Supplied material —
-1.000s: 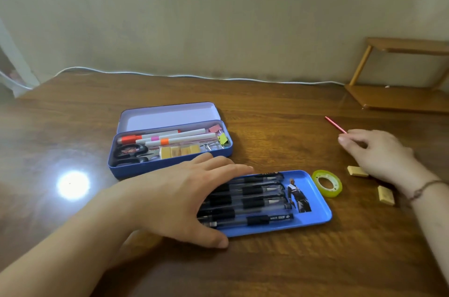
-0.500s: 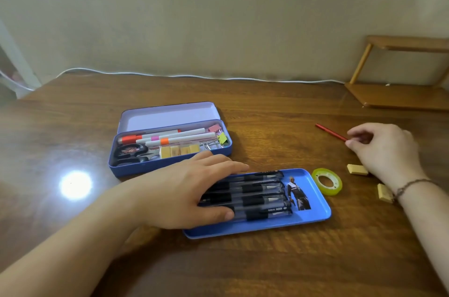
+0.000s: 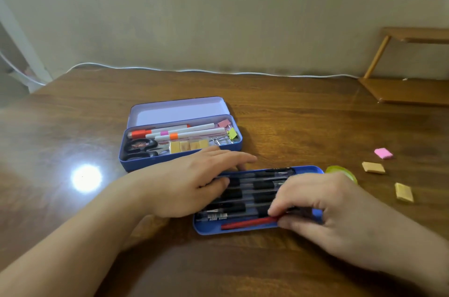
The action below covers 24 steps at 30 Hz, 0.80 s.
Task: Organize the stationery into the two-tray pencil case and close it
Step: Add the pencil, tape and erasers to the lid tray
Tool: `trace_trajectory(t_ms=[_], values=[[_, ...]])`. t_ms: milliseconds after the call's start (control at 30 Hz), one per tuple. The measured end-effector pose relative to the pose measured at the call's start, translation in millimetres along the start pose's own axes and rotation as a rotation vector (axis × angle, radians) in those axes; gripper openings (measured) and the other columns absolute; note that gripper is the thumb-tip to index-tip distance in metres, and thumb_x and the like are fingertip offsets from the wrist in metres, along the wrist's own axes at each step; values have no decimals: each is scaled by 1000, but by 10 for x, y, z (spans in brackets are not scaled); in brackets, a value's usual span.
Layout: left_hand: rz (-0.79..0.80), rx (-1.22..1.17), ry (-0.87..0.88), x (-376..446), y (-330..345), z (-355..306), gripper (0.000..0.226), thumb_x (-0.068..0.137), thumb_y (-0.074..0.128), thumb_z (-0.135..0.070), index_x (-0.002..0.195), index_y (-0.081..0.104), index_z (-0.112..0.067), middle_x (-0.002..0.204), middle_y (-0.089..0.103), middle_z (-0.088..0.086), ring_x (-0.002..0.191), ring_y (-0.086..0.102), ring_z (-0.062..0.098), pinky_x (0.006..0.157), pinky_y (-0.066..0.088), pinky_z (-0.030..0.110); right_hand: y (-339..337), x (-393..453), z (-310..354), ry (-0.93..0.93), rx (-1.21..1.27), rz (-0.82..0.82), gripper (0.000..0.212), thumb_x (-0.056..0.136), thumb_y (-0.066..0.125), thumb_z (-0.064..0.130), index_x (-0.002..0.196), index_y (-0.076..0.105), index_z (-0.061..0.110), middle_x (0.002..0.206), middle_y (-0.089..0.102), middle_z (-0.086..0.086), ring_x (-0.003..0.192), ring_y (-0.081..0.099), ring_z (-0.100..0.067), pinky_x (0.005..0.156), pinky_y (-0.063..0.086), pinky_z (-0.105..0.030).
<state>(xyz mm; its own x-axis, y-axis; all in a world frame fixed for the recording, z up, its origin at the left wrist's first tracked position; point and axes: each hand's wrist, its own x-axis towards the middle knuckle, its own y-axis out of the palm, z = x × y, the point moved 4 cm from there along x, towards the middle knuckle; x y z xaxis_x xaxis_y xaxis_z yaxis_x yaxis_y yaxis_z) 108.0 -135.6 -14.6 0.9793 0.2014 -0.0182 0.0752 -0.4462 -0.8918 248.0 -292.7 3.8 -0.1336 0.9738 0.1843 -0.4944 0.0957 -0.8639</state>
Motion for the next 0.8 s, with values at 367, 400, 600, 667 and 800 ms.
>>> trace_trajectory(t_ms=[367,400,600,667,800], values=[[19,50,109,-8,11,-102,79,81,56,-70,147,21,-45,140,34,-30,133,27,-9,106,25,8,-343,-61,-207,63,-143,-193,13,82,63,42,94,67,39,95,62,26,94,59,1,79,50,-24],[14,90,129,-6,21,-118,87,76,59,-74,147,18,-45,140,33,-29,133,27,-8,107,26,10,-489,-104,-340,127,-220,-197,18,80,64,46,97,65,45,98,61,29,97,57,2,80,50,-28],[9,175,150,-4,19,-146,95,70,64,-74,146,14,-47,138,32,-30,129,29,-7,107,33,19,-614,-300,-894,374,-331,145,56,54,59,80,106,38,73,115,41,45,114,30,16,79,41,-19],[14,190,156,-22,-4,-145,94,69,64,-74,146,17,-47,138,31,-29,129,31,-6,108,35,23,-559,-271,-928,390,-330,140,47,59,62,75,101,43,68,108,49,38,108,35,16,78,43,-18],[-32,242,205,-33,-22,-193,88,74,59,-75,148,26,-40,153,21,-23,139,22,-1,114,28,27,-621,-221,-846,336,-361,30,46,61,60,74,104,54,56,98,55,33,102,43,15,73,41,-15]])
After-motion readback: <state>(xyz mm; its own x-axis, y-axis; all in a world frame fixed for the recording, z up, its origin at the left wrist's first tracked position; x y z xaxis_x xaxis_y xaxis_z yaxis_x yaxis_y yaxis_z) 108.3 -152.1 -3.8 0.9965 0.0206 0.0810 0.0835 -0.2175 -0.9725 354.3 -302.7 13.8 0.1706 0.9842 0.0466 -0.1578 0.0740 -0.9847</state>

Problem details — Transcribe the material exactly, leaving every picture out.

Answer to this task —
-1.000s: 
-0.500s: 
+0.000s: 
The action below covers 24 steps at 30 Hz, 0.80 s.
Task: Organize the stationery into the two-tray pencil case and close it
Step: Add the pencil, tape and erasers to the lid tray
Tool: `trace_trajectory(t_ms=[_], values=[[_, ...]])`. t_ms: milliseconds after the call's start (control at 30 Hz), one per tuple. The measured end-effector pose relative to the pose measured at the call's start, translation in millimetres along the start pose's own axes and rotation as a rotation vector (axis × angle, radians) in those axes; gripper openings (measured) and the other columns absolute; note that gripper is the thumb-tip to index-tip distance in metres, and thumb_x and the like are fingertip offsets from the wrist in metres, along the wrist's own axes at each step; values have no decimals: each is scaled by 1000, but by 10 for x, y, z (spans in brackets are not scaled); in brackets, a value's usual span.
Layout: left_hand: rz (-0.79..0.80), rx (-1.22..1.17), ry (-0.87..0.88), x (-376..446), y (-330..345), z (-355..306), gripper (0.000..0.226), thumb_x (-0.068..0.137), thumb_y (-0.074..0.128), thumb_z (-0.135..0.070), index_x (-0.002..0.195), index_y (-0.081..0.104), index_z (-0.112..0.067), middle_x (-0.002..0.204), middle_y (-0.089..0.103), middle_z (-0.088..0.086), ring_x (-0.002..0.191), ring_y (-0.086..0.102), ring_z (-0.062..0.098), pinky_x (0.006..0.157), pinky_y (-0.066..0.088), pinky_z (-0.030..0.110); right_hand: y (-339..337), x (-393..453), z (-310..354), ry (-0.93..0.93), rx (-1.21..1.27), rz (-0.82..0.82), gripper (0.000..0.212), thumb_x (-0.056..0.136), thumb_y (-0.066..0.125), thumb_z (-0.064..0.130), index_x (-0.002..0.196), index_y (-0.076..0.105), index_z (-0.061..0.110), middle_x (0.002..0.206), middle_y (-0.089..0.102), middle_z (-0.086..0.086), ring_x (-0.003..0.192), ring_y (-0.081..0.099), ring_z (-0.100..0.067), pinky_x (0.005..0.156), pinky_y (-0.063..0.086), pinky_z (-0.105..0.030).
<state>(xyz mm; its own x-axis, y-axis; all in a world frame fixed for the recording, z up, its origin at the left wrist's first tracked position; point and axes: each hand's wrist, its own x-axis towards the middle knuckle, its own y-axis out of the palm, z = x × y, the point moved 4 cm from there along x, towards the middle knuckle; x y z xaxis_x xaxis_y xaxis_z yaxis_x yaxis_y yaxis_z) 108.0 -135.6 -14.6 0.9793 0.2014 -0.0182 0.0752 -0.4462 -0.8918 248.0 -292.7 3.8 -0.1336 0.9738 0.1843 -0.4944 0.0957 -0.8639</state>
Motion for the next 0.8 s, with values at 367, 400, 600, 667 and 800 ms.
>>> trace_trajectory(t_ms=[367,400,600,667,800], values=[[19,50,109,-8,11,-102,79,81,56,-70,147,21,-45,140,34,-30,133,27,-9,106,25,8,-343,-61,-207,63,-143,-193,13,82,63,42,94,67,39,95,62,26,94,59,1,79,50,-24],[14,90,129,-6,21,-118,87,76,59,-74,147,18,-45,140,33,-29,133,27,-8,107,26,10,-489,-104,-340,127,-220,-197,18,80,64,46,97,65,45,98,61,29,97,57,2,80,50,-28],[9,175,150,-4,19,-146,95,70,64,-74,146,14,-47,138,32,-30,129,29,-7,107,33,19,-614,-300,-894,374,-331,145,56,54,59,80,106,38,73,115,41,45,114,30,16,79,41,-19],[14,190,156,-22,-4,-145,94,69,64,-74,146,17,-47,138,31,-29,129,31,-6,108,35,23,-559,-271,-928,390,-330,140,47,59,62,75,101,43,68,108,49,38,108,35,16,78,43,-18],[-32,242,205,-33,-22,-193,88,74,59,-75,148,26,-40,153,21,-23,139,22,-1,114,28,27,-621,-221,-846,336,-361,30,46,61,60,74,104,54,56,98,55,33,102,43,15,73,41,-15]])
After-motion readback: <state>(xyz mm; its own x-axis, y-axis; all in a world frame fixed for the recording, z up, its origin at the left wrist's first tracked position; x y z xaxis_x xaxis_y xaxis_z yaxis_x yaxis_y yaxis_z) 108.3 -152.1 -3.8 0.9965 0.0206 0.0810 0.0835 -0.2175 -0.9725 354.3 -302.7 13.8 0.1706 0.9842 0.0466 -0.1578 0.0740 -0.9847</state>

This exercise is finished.